I want it to come out. I want to hold it in my arms. I want it to come to me. I am tired. You’re so alive. Come to me.
It was past 11pm, so I was fast asleep. Ned heard the screen door creak open, but then there was no other sound. He waited for the sound of the key in lock, a long, drawn-out cranky conversation between old metal teeth and grouchy tumblers. Nothing came. He went downstairs, figuring it was Max, home from his girlfriend’s house, with no key.
He found Max out on the lawn, throwing things up at Ben’s window, which was lit up. “I figured Ben was awake, because his light was on,” Max explained.
Ben was awake, but he had not gotten out of bed because, as he put it, “I heard the noises, but I just thought it was stuff breaking.”
I danced tonight; it had been about six weeks since I had done it last. I was beginning to think I was done with it, until yesterday when I was invited to perform for an organization in town. I was psyched about the invitation. My response told me that I was not done with dancing at all, just coming back from a big break. That was a relief, because I was feeling really sad about being done. But it just had not seized me the way it always had before. I didn’t want to force it.
So tonight it was there again and I went upstairs and changed; I put on the deep red fringed Turkish one, my most recent acquisition. It fit better than ever, probably thanks to all the bike riding I’ve been doing. I felt no pressure to have an intense workout like I used to; all I wanted was to perform, imagining that I was at my performance downtown. I haven’t even said I’d do it; I have to see how I feel about it.
The dancing was fabulous. I chose all old classics, because those are much more conducive to performance. The new Egyptian pop stuff is more dance party music. But George Abdo, Eddie Kochak, and Samy Farg all have that old world feel and they always have an interesting, definite finish, rather than a fade-away. All my moves were coming back to me, and I felt relaxed and also energetic. In fact, it seemed almost as if I were better than before, even though I’d had a 6-week break.

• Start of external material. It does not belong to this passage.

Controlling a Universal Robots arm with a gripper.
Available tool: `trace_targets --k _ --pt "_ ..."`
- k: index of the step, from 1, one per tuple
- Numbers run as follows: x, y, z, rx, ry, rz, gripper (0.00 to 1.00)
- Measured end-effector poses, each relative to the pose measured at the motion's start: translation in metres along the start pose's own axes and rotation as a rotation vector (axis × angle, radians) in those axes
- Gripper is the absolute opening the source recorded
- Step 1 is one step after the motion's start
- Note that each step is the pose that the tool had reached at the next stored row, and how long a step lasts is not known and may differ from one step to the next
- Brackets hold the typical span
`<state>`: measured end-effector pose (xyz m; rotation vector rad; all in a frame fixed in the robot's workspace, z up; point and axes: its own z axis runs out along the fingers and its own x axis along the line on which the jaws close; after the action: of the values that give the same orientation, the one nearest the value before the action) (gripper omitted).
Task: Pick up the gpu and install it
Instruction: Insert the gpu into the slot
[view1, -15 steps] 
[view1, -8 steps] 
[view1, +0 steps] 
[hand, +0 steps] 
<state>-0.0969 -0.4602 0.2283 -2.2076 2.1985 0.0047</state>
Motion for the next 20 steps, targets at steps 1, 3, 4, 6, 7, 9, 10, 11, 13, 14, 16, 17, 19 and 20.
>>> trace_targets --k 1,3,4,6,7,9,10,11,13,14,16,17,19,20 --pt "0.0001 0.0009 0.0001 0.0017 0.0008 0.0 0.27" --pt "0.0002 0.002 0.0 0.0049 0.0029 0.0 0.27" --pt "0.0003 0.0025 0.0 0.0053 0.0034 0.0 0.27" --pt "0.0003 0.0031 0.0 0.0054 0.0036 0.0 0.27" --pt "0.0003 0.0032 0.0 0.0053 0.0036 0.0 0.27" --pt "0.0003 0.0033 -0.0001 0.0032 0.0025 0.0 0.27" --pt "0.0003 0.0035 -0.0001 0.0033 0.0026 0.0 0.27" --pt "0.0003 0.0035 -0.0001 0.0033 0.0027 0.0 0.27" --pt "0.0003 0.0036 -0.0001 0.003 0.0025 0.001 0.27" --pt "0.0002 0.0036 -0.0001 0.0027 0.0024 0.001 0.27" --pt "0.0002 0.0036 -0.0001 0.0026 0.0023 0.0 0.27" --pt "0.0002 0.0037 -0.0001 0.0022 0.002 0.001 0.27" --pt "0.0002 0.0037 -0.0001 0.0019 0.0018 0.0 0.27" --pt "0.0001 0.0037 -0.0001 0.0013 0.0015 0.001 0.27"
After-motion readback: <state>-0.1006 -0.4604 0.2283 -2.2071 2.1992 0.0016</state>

Which made me think about Nat and the way he comes back to things after long breaks. It is so weird to think about his first forays into sports, and how disappointing that was. Challenger T-Ball and Viking Soccer. Nat was too spacey, and the coaches just didn’t get him. They were more interested in the kids who were better at it. I guess I can’t blame them, but then again I really believe that kids sports should be about teaching/learning first, and beating everyone else second. Maybe what we have here is a mother who just doesn’t get sports.
When I think about it, our very first foray was when I took Baby Nat to that pool at the Y for the mother-tot swim class. Where he just floated and stared at the ceiling, poor darling. And me, poor darling: I just wanted to cry over my odd little baby. And now, look at him. He’s a champion swimmer, a gold medalist.

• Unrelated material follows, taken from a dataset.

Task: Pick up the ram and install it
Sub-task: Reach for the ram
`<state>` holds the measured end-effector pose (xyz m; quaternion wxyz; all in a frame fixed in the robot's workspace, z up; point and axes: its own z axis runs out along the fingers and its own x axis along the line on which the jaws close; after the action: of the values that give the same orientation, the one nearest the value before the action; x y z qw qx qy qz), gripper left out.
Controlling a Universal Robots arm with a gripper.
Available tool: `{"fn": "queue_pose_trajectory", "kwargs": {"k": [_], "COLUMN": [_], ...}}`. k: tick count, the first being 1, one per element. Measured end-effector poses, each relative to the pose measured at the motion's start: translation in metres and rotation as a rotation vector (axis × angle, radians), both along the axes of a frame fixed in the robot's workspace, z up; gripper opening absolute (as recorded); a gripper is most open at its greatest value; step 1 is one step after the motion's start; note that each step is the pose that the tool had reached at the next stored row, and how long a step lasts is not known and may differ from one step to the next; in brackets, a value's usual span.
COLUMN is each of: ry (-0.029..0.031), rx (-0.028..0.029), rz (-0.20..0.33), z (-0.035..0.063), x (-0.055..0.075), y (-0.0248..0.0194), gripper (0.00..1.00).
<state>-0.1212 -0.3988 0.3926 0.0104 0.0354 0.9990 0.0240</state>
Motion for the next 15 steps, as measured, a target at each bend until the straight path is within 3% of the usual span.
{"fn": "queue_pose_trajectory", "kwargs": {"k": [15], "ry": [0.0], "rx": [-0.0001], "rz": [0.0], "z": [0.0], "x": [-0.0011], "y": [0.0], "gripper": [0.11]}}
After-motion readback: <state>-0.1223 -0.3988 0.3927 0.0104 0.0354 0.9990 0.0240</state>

I get Nat. At least now I do. I learned from those sports debacles that it was a matter of trying again in a year, and some other sport. Some other coach, some other venue. Not to get discouraged and chuck the whole thing, but to regroup and find a different group.

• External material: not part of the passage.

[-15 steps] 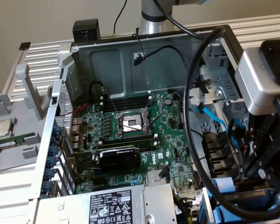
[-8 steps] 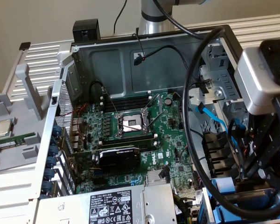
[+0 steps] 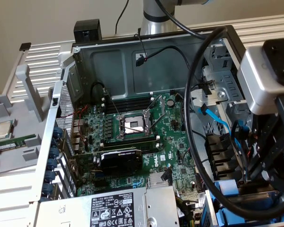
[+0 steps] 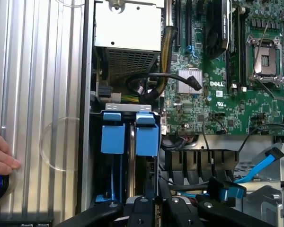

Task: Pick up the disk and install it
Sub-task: 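Insert the first disk wire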

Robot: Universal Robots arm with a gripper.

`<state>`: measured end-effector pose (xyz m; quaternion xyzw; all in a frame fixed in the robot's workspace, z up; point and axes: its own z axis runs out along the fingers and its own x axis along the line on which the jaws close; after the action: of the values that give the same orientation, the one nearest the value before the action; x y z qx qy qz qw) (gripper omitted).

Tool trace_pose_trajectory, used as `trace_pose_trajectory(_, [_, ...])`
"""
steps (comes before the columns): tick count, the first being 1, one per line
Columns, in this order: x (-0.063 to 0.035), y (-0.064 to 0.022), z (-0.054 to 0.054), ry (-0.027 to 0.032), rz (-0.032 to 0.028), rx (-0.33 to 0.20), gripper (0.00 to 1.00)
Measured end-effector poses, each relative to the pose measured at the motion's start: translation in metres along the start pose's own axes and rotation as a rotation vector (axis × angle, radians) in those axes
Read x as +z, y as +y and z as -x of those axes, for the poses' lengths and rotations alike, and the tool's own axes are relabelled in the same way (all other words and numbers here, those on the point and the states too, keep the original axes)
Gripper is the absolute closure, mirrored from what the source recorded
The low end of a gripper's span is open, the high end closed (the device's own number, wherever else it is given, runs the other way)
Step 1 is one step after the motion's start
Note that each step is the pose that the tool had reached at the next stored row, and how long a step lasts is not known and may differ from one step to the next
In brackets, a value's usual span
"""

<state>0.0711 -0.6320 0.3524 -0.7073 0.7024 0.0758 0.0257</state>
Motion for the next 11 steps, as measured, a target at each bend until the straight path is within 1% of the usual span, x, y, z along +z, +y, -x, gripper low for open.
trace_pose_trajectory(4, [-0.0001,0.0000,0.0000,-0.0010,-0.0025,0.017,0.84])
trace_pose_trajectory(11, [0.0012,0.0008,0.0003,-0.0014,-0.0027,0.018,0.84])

And the thing is, he comes back to his sports better than he was, each time. It doesn’t seem to matter that there’s a break or a rest — for either of us. Maybe that’s actually better: to have a break, and not to have to think about it for a while. Then, let it come to you, naturally. A break is good. Down time. It’s just a little thing Nat taught me, but sometimes I’m just not paying attention.